● Exercise brief: A word-for-word copy of the data, pictures excluded, is what this task asks for.

● Information shown:
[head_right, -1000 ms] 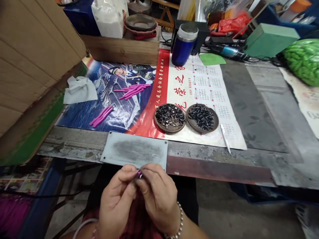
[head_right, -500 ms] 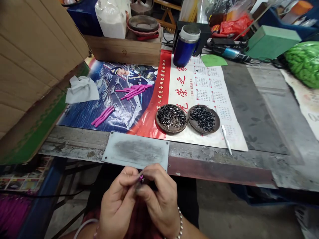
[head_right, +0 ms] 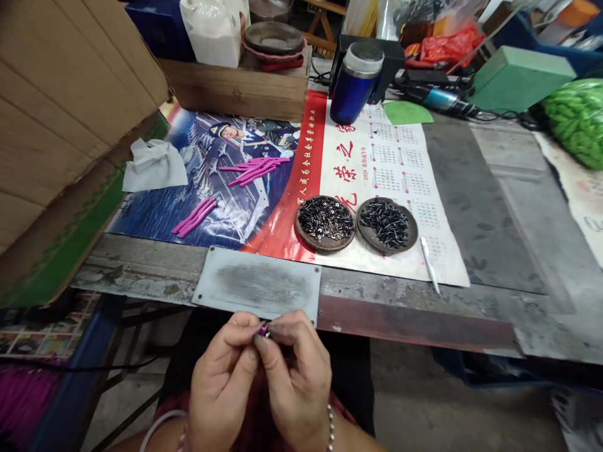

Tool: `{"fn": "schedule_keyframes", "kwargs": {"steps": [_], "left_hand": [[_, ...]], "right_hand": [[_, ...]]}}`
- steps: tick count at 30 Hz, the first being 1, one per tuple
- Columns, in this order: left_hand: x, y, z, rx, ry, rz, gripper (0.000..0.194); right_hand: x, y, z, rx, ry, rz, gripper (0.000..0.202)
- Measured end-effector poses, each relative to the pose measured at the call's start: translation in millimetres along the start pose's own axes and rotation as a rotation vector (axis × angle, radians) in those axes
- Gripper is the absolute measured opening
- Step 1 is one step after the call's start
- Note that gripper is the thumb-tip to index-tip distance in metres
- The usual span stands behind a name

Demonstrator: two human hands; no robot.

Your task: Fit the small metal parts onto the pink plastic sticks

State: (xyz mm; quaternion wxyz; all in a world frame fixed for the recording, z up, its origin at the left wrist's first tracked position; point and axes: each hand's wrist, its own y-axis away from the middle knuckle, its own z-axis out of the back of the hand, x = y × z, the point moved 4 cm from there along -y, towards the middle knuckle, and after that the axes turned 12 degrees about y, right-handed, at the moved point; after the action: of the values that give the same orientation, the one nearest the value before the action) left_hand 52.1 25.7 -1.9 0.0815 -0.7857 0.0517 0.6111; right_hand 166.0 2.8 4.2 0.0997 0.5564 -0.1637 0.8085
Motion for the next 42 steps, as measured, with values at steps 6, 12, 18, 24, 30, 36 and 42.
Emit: {"fn": "schedule_keyframes", "kwargs": {"steps": [6,12,18,24,30,36,42], "left_hand": [[-2,0,0.1,-0.007,0.046,0.009,0.021],[-5,0,-2.6,0.040,0.052,0.005,0.017],[-7,0,-5.0,0.056,0.031,-0.017,0.016],[-7,0,-6.9,0.062,0.045,0.014,0.016],[-4,0,-8.2,0.074,0.062,0.031,0.018],[0,1,-6.7,0.053,0.081,0.053,0.018],[-4,0,-5.7,0.033,0.082,0.030,0.021]], "right_hand": [[1,2,-6,-0.041,-0.023,0.018,0.013],[13,-2,-3,-0.077,-0.012,0.100,0.016],[17,-6,-3,-0.101,0.170,0.241,0.019],[11,-11,-2,-0.078,0.338,0.386,0.025],[9,-17,4,-0.178,0.456,0.448,0.027],[-3,-24,-2,0.242,0.029,0.051,0.055],[10,-20,3,0.119,0.292,0.267,0.038]]}}
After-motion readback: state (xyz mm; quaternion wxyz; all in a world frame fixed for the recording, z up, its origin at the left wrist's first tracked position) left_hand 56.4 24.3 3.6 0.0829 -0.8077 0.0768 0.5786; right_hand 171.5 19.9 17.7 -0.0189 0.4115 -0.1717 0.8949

● Answer section:
[head_right, -1000 ms] 
[head_right, -500 ms] 
[head_right, +0 ms] 

Tool: `{"fn": "schedule_keyframes", "kwargs": {"steps": [_], "left_hand": [[_, ...]], "right_hand": [[_, ...]]}}`
- steps: tick count at 30 Hz, the first being 1, one per tuple
- Columns, in this order: left_hand: x, y, z, rx, ry, rz, gripper (0.000..0.194); right_hand: x, y, z, rx, ry, rz, gripper (0.000..0.202)
- Measured end-effector poses, each relative to the pose measured at the call's start: translation in millimetres along the start pose's own axes and rotation as a rotation vector (axis × angle, radians) in those axes
- Gripper is the absolute measured opening
- Step 1 is one step after the call's start
- Note that gripper is the thumb-tip to index-tip distance in metres
- The usual span stands behind a name

Demonstrator: two human hands; no robot.

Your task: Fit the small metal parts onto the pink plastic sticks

State: (xyz mm; quaternion wxyz; all in a world frame fixed for the recording, z up, its origin at the left wrist's first tracked position; point and axes: each hand's wrist, its own y-axis away from the middle knuckle, its own z-axis out of the back of the hand, x = y × z, the point moved 4 cm from there along -y, towards the middle knuckle, and after that the axes turned 12 degrees about y, right-handed, at the moved point; after the action: of the values that give the same orientation, the one nearest the value before the action) left_hand 52.1 25.7 -1.9 0.0815 -0.7857 0.0517 0.6111; right_hand 166.0 2.8 4.2 0.0997 0.5564 -0.1637 0.8085
Motion for the next 42 steps, as measured, with values at steps 6, 12, 18, 24, 30, 36 and 42.
Emit: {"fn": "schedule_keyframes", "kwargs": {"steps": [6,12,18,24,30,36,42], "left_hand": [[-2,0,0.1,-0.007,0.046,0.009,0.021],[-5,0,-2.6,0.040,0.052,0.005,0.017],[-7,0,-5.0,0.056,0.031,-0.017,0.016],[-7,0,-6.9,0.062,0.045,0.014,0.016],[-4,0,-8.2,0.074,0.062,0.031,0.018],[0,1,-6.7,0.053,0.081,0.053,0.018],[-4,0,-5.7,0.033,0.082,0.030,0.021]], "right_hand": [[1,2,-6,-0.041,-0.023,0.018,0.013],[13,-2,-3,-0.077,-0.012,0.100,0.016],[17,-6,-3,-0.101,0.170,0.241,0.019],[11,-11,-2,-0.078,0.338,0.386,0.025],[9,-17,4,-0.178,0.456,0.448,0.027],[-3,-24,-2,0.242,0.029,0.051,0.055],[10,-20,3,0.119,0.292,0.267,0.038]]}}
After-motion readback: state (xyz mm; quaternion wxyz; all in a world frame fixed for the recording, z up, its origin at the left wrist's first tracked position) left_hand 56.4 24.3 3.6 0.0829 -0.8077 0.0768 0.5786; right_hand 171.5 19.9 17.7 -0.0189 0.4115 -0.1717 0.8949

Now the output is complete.